## Description of the task
Take the records below and write them out again exactly.

## Records from a dataset
-*-

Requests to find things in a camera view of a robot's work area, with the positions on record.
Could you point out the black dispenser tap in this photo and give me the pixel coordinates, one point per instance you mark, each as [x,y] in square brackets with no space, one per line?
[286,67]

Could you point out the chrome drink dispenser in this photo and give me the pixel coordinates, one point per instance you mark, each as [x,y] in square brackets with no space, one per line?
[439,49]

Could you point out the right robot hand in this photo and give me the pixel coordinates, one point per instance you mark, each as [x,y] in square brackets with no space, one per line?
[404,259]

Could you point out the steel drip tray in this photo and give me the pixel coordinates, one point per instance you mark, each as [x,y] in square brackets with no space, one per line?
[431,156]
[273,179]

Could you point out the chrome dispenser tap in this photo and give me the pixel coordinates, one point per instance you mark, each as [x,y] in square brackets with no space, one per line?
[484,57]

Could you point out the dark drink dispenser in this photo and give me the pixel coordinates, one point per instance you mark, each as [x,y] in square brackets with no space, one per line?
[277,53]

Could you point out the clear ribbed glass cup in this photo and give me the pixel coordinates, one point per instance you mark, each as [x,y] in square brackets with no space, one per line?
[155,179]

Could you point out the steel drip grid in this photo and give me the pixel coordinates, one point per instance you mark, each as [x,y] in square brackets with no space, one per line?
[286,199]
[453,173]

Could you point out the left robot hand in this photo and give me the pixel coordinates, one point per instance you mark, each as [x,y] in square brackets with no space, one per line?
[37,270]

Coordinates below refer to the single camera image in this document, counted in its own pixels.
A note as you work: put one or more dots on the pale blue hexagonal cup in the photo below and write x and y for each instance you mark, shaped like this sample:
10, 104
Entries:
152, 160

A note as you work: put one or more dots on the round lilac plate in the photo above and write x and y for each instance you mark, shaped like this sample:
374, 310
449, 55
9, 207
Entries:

-*-

## Task result
Requests to find things in a camera view of a robot's work area, with the positions on record.
Could you point out the black dispenser tap in this photo and give me the pixel coordinates, one point per instance you mark, each as [x,y] in square brackets with no space, one per line?
[286,67]

Could you point out the chrome drink dispenser in this photo and give me the pixel coordinates, one point per instance you mark, each as [x,y] in square brackets with no space, one per line?
[439,49]

Could you point out the right robot hand in this photo and give me the pixel coordinates, one point per instance you mark, each as [x,y] in square brackets with no space, one per line?
[404,259]

Could you point out the steel drip tray in this photo and give me the pixel coordinates, one point per instance you mark, each as [x,y] in square brackets with no space, one per line?
[431,156]
[273,179]

Could you point out the chrome dispenser tap in this photo and give me the pixel coordinates, one point per instance you mark, each as [x,y] in square brackets with no space, one per line?
[484,57]

Could you point out the dark drink dispenser in this photo and give me the pixel coordinates, one point per instance you mark, each as [x,y] in square brackets with no space, one per line?
[277,53]

Could you point out the clear ribbed glass cup in this photo and give me the pixel coordinates, one point per instance you mark, each as [x,y] in square brackets with no space, one per line?
[155,179]

Could you point out the steel drip grid in this photo and give me the pixel coordinates, one point per instance you mark, each as [x,y] in square brackets with no space, one per line?
[286,199]
[453,173]

Could you point out the left robot hand in this photo and give me the pixel coordinates, one point per instance you mark, each as [x,y] in square brackets with no space, one per line?
[37,270]

Coordinates below refer to the single camera image in this document, counted in its own pixels.
A note as you work: put one or more dots on the pale blue hexagonal cup in the photo below and write x and y for each instance you mark, shaped like this sample:
10, 104
Entries:
152, 160

A note as you work: put one or more dots on the round lilac plate in the photo above and write x and y for each instance you mark, shaped like this sample:
374, 310
449, 55
9, 207
Entries:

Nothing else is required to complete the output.